Do You Know These People? Mystery Photographs

Among the various things I have “inherited” from my Aunt Susan, was a frame with two pictures side-by-side.  IMG_0001-horz.jpgThe frame was the kind that stands on a piece of furniture and I imagined my Aunt Susan keeping this on her dresser top or a table near a favorite chair.  I don’t know that this was where she kept it, but it seemed like the sort of picture you would place that way.  Sadly, I have no good idea who these people were.

When I pulled this picture out of the box of things, I noticed that it wasn’t well-framed, that the pictures were not matted and were touching the glass.  So one day I took the frame apart, hoping that the backs of the pictures might tell me something about these two.  A photographer’s stamp, a date, or better yet a name written on the back.  Anything could be helpful.  The two pictures were mounted at the top on cardboard backings, but unfortunately there was nothing to provide any hints about who they were or when or where the pictures were taken.  Except there was some mold on the back of the woman’s picture, probably from being pressed into the cardboard and having been in a house in Florida for a long time.  I scanned the two individual pictures and then took them down to my local framer who is good about handling old photographs.

He was not able to do anything about the mold and could not promise he could safely remove the picture from the cardboard backing.  The man’s picture was not moldy and came off its backing easily.  So I ended up having his picture framed separately, although I had planned to re-frame the two together as they had originally been.

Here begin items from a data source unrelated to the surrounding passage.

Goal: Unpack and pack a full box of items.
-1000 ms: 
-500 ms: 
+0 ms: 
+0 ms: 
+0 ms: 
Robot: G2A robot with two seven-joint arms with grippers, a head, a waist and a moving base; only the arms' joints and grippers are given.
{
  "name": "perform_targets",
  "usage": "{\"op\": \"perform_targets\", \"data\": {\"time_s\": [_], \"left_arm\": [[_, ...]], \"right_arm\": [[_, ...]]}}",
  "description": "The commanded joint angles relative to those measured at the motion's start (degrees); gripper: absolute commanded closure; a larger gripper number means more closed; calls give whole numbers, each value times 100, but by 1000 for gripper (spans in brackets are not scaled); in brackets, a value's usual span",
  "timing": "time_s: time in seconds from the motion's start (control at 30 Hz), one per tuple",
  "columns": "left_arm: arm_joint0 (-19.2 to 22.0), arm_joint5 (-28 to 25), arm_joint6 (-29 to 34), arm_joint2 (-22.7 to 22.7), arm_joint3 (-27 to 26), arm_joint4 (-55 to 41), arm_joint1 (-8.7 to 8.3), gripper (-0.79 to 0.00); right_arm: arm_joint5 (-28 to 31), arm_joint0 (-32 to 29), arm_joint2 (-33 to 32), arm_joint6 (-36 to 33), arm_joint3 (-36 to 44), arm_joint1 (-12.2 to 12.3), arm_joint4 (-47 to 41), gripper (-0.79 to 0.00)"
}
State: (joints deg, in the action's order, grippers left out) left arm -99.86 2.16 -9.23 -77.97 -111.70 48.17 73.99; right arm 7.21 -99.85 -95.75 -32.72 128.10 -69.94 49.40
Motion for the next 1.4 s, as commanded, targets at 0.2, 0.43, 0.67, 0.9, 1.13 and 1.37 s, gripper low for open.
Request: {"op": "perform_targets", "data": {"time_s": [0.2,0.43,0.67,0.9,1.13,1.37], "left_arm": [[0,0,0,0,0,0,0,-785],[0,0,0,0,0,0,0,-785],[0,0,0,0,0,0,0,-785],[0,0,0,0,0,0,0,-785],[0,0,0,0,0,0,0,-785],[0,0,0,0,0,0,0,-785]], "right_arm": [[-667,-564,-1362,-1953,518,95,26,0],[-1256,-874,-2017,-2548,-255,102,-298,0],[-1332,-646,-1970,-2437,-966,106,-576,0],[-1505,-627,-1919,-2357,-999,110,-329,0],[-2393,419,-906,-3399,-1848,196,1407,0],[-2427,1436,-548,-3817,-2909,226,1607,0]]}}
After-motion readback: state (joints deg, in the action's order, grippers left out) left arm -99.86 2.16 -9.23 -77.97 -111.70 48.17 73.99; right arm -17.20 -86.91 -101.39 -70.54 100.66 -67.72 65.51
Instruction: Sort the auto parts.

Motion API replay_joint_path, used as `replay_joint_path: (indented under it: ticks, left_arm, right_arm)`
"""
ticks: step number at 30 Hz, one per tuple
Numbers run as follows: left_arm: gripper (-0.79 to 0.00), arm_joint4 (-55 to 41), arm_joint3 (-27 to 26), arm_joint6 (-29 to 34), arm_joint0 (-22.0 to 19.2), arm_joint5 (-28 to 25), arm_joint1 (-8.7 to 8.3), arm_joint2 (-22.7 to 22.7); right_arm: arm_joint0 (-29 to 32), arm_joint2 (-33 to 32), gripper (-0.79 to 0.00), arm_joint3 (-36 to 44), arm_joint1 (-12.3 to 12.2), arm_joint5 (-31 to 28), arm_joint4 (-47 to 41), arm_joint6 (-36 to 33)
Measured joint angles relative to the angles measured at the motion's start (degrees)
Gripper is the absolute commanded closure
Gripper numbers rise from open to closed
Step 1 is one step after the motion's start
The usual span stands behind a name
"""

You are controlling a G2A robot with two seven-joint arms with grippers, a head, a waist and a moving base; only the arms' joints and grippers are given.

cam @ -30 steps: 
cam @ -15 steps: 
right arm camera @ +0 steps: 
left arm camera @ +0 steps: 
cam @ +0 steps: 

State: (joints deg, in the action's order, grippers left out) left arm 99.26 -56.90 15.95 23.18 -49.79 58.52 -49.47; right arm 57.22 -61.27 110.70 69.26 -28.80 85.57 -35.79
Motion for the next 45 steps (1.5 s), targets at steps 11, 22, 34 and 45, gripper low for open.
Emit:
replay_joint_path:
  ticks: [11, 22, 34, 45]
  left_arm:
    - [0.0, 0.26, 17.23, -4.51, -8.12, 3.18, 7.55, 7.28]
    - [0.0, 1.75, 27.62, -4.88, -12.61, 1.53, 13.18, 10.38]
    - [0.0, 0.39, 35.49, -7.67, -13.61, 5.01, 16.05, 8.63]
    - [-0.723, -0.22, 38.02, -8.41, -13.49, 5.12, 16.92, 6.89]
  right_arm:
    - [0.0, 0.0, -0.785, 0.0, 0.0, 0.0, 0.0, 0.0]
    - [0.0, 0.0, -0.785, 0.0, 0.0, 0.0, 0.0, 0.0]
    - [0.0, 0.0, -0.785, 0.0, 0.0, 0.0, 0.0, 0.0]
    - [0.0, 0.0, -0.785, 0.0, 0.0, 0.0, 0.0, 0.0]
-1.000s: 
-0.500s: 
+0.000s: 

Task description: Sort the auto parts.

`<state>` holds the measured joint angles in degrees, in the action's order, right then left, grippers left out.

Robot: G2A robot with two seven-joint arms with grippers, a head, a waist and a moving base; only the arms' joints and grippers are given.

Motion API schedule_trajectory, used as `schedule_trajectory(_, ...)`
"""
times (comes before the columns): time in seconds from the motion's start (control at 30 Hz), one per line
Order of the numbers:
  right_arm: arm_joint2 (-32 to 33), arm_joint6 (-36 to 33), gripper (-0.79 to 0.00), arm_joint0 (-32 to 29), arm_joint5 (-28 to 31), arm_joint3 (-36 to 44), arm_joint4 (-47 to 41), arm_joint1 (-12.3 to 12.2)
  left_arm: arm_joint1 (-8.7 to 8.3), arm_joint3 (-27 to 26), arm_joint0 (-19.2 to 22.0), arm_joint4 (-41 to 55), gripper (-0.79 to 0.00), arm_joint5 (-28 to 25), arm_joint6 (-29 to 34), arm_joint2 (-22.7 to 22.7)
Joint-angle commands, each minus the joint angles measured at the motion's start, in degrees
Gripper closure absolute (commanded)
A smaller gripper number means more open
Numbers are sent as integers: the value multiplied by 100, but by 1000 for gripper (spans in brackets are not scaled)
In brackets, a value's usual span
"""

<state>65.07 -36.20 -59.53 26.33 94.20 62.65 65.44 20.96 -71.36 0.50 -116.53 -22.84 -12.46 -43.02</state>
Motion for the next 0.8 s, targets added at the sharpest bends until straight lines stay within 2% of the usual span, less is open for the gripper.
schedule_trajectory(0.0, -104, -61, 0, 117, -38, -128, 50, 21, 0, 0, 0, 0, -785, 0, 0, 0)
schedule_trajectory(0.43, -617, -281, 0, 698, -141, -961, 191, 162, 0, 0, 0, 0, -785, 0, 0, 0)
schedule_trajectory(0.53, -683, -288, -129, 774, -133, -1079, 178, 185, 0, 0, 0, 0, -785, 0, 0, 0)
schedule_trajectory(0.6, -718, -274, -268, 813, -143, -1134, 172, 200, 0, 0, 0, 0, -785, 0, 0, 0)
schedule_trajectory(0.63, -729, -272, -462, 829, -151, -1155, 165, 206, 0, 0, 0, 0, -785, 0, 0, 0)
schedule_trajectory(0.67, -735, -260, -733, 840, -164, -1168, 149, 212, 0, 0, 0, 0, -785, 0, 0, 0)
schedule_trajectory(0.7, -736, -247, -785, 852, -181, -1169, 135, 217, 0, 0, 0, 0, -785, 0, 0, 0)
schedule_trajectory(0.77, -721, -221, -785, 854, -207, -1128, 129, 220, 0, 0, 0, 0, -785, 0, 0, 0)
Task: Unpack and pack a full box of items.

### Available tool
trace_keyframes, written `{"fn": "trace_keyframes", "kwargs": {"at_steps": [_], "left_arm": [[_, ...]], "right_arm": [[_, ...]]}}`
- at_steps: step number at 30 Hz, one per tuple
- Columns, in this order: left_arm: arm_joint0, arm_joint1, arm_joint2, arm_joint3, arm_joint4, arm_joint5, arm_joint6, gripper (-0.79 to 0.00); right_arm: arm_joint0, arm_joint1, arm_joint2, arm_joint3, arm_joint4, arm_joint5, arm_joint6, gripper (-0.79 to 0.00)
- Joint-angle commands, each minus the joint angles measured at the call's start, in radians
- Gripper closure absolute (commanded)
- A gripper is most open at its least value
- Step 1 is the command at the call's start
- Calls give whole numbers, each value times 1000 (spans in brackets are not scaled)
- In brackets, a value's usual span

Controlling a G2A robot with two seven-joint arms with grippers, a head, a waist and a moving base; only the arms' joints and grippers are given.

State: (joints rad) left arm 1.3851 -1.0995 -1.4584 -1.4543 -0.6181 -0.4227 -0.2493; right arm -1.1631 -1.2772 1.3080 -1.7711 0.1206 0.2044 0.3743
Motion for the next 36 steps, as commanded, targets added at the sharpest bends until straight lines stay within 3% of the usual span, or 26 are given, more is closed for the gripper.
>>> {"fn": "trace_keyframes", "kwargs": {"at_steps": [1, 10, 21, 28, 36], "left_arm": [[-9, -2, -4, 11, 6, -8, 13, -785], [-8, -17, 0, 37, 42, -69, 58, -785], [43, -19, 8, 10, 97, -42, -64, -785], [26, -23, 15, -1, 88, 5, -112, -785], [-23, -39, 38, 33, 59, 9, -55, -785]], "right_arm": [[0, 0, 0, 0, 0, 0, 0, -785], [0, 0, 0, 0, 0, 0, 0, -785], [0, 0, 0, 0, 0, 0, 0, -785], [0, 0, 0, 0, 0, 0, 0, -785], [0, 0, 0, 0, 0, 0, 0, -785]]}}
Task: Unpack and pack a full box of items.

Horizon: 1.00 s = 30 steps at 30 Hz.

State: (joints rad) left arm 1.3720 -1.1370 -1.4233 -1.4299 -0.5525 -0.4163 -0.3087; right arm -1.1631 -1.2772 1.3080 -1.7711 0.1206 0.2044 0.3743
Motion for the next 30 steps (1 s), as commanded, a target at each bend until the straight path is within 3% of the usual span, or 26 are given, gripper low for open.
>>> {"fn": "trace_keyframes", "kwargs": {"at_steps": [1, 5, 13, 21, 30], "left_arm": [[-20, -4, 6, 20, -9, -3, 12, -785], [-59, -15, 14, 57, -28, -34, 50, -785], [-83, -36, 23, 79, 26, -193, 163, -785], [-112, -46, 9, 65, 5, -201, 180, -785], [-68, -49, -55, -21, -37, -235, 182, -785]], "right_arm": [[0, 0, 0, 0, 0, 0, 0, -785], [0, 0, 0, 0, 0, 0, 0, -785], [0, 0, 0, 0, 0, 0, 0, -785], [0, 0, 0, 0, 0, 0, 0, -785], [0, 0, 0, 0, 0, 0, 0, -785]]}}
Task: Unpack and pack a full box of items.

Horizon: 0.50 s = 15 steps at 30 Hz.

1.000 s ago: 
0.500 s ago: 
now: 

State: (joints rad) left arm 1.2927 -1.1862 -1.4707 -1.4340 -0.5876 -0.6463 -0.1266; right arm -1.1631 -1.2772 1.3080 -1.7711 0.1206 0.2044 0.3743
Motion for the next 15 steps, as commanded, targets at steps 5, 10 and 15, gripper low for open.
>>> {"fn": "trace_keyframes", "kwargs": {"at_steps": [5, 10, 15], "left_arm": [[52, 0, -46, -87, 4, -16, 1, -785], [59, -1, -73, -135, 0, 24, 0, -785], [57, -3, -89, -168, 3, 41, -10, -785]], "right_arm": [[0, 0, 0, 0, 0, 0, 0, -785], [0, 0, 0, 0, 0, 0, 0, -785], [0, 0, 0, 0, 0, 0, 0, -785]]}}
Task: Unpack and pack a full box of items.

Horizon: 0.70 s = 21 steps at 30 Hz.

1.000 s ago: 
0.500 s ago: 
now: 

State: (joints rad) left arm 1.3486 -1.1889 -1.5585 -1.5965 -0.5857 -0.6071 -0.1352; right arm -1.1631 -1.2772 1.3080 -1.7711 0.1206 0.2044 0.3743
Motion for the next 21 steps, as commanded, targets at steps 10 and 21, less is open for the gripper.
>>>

The more I looked at the man’s picture the more I was sure that he must be from Aunt Susan’s Salt family.  In looking through an album of old pictures I re-found 2 pictures of young Edward Wilshire Salt, Jr2.men that looked somewhat like this older man.  Based on eye color, and the fact that one of them died as a young man, I entertained the possibility that the other is the same as the older man.  Luckily at some point my mother had gotten help identifying some of the pictures in the old album and this young man was named:  Edward Wilshire Salt, Jr.

So from this, I have developed my own story about the likely identity of these two older people, based on what I know about the Salt family relationships and who my Aunt might have had pictures of.  I believe that the man was Edward Wilshire Salt, Jr. and the woman was his second wife, Clemma Day Swope.  Edward (who seems to have gone by E.W. at least on official records)  was the younger brother of Aunt Susan’s father, so he was her uncle.  He had been part of the legal proceeding when Susan’s father was probated insane and committed to the state mental health hospital, acting as protector of the children’s interests, and I expect he continued to take some part in helping his brother’s family after that.  Since Susan was only an infant when her father was hospitalized, Edward may well have served as a father figure for her.

If the woman is Clemma, she would have been the only wife of Edward’s that Susan would have really remembered.  Edward’s first wife, Clemma’s sister Margaret, had died in 1895 when Susan was barely two years old.  Margaret and Edward had two children, who were older than Susan and her brother by 2-9 years.  Edward married Clemma 2 years after Margaret died, so Susan was not quite 4 years old.  Edward and Clemma moved West sometime between the census in 1900 (where they were found in Tate Township, Clermont county, Ohio) and the one in 1910 (where they were found in Reno, Nevada).  Since Edward’s daughter had married and was living in Reno in 1910 as well, it may be that Edward and Clemma moved to Nevada to be closer to his daughter. So, Aunt Susan wouldn’t have seen much of them after their move West, but might well have wanted their pictures where she could see them.

In the end I am left with the question: is the older man Edward W. Salt? (If he is then it seems highly likely that the woman is Clemma Day Swope Salt.) A brief trial of Picasa’s facial recognition suggested that the older man is the same as the younger (named) man. Any thoughts out there?